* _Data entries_
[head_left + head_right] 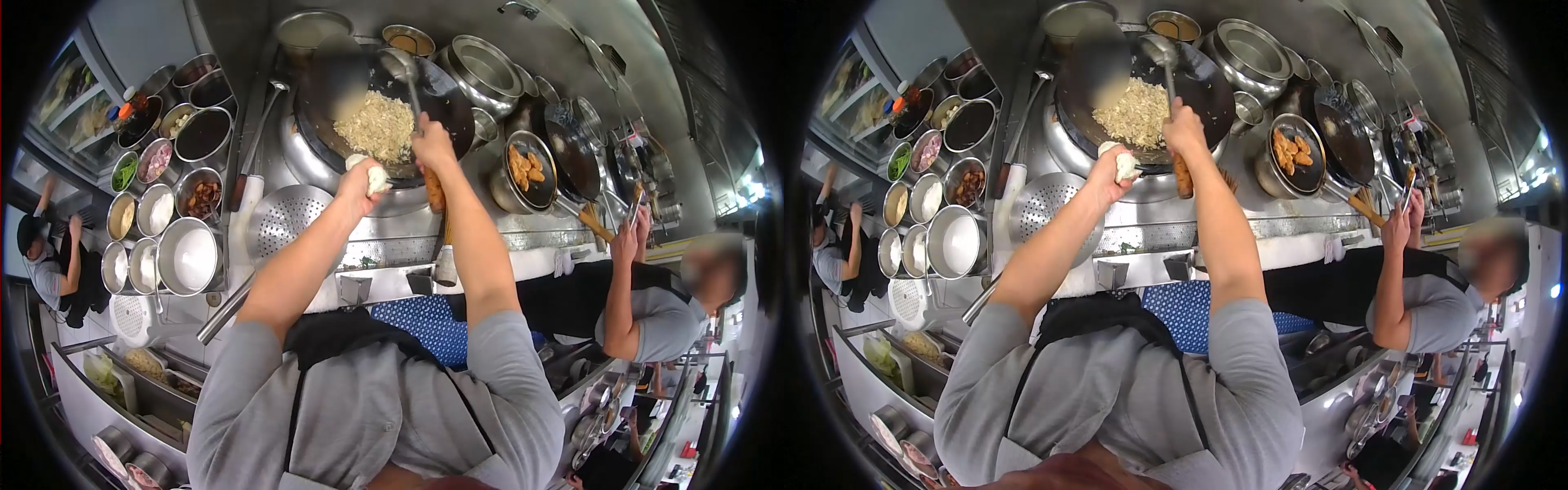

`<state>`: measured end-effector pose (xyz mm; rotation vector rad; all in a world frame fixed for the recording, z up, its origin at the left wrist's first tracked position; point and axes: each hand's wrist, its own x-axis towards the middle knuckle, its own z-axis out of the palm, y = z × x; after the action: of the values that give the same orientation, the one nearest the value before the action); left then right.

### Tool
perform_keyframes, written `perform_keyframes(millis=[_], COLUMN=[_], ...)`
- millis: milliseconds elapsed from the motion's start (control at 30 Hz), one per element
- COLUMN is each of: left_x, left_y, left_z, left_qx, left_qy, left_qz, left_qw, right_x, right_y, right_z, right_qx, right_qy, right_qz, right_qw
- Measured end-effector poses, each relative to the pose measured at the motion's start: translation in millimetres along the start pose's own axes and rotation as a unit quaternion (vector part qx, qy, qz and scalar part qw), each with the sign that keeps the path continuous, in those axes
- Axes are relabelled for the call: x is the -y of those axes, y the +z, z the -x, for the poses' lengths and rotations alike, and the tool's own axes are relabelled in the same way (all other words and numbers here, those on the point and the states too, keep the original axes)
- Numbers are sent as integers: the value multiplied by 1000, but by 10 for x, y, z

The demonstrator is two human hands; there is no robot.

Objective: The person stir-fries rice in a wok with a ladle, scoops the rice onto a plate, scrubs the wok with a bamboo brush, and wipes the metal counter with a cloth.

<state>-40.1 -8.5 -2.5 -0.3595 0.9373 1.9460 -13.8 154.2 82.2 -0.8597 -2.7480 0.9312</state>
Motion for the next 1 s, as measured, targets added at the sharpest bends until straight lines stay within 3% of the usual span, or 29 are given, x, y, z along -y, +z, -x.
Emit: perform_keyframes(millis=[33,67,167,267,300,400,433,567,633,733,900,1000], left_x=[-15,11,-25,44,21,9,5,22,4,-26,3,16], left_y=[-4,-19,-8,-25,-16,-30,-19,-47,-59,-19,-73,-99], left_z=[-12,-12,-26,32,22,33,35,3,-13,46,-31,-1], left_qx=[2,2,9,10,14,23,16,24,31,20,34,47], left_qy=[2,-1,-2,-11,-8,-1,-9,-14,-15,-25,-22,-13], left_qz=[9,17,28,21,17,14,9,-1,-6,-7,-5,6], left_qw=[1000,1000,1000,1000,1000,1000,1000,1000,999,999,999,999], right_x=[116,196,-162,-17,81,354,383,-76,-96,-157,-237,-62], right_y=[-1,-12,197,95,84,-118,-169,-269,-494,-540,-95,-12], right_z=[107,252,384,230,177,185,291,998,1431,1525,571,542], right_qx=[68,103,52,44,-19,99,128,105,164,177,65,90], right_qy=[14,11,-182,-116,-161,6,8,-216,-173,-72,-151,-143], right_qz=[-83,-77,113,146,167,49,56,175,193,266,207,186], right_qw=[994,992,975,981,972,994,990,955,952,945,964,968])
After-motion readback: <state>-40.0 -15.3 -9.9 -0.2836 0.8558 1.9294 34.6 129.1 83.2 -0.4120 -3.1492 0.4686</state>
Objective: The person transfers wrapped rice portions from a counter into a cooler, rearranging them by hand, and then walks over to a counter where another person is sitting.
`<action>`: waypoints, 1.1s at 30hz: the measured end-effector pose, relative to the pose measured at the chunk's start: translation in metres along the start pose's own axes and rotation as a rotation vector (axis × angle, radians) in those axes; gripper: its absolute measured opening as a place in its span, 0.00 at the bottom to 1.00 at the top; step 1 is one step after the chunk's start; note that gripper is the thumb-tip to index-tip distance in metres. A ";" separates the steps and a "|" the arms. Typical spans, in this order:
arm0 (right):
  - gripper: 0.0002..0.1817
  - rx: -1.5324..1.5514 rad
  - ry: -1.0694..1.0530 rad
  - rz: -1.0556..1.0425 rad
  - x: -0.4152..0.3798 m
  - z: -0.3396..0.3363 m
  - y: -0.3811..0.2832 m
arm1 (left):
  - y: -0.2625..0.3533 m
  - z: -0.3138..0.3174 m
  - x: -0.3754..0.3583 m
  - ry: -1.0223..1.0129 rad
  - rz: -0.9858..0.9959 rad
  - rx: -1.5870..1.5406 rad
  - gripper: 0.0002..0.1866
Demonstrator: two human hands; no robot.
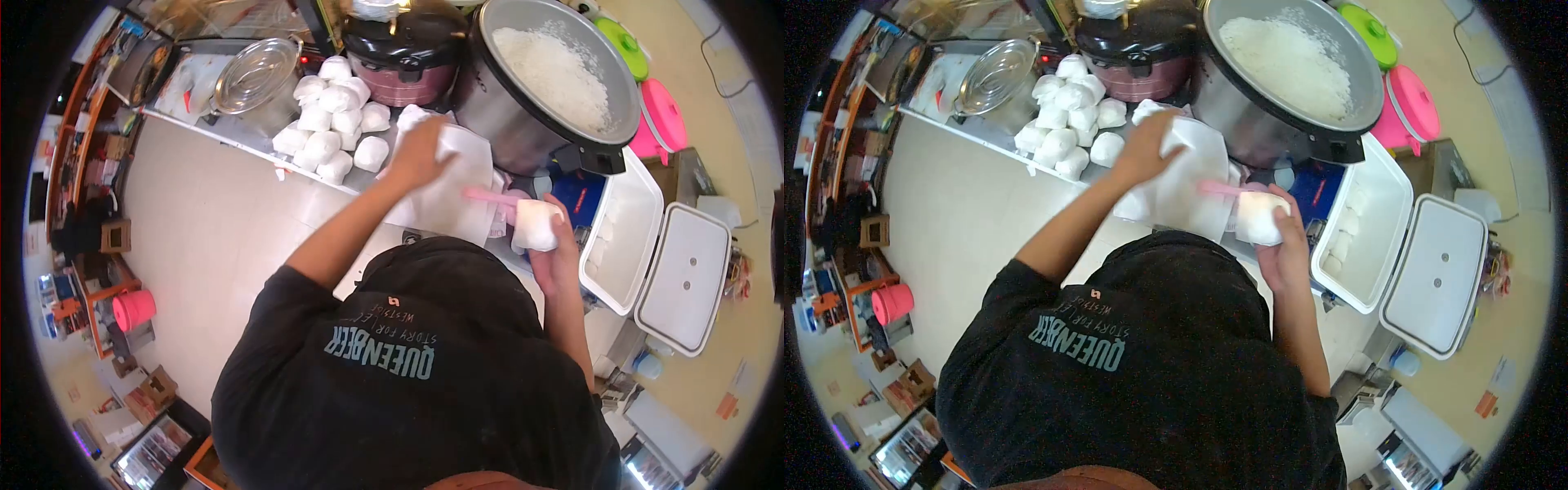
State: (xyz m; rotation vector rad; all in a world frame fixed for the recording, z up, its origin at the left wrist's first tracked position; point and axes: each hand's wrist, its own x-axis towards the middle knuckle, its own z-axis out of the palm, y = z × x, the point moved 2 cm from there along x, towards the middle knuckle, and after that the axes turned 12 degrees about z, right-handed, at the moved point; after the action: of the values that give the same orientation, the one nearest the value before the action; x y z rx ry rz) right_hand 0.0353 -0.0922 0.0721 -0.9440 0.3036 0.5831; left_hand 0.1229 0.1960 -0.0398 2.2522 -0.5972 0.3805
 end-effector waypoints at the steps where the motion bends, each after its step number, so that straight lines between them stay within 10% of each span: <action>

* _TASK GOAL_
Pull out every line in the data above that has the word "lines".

* _WRITTEN RESPONSE_
Motion for the next 1 s, as measured, targets added at the sharpest bends until straight lines stay within 3% of the usual span, or 29 are given, x, y, z along -y, +z, -x.
 end-effector waypoints at the steps where the motion bends, each after its step number, so that straight lines between them stay within 10% of each span: <action>

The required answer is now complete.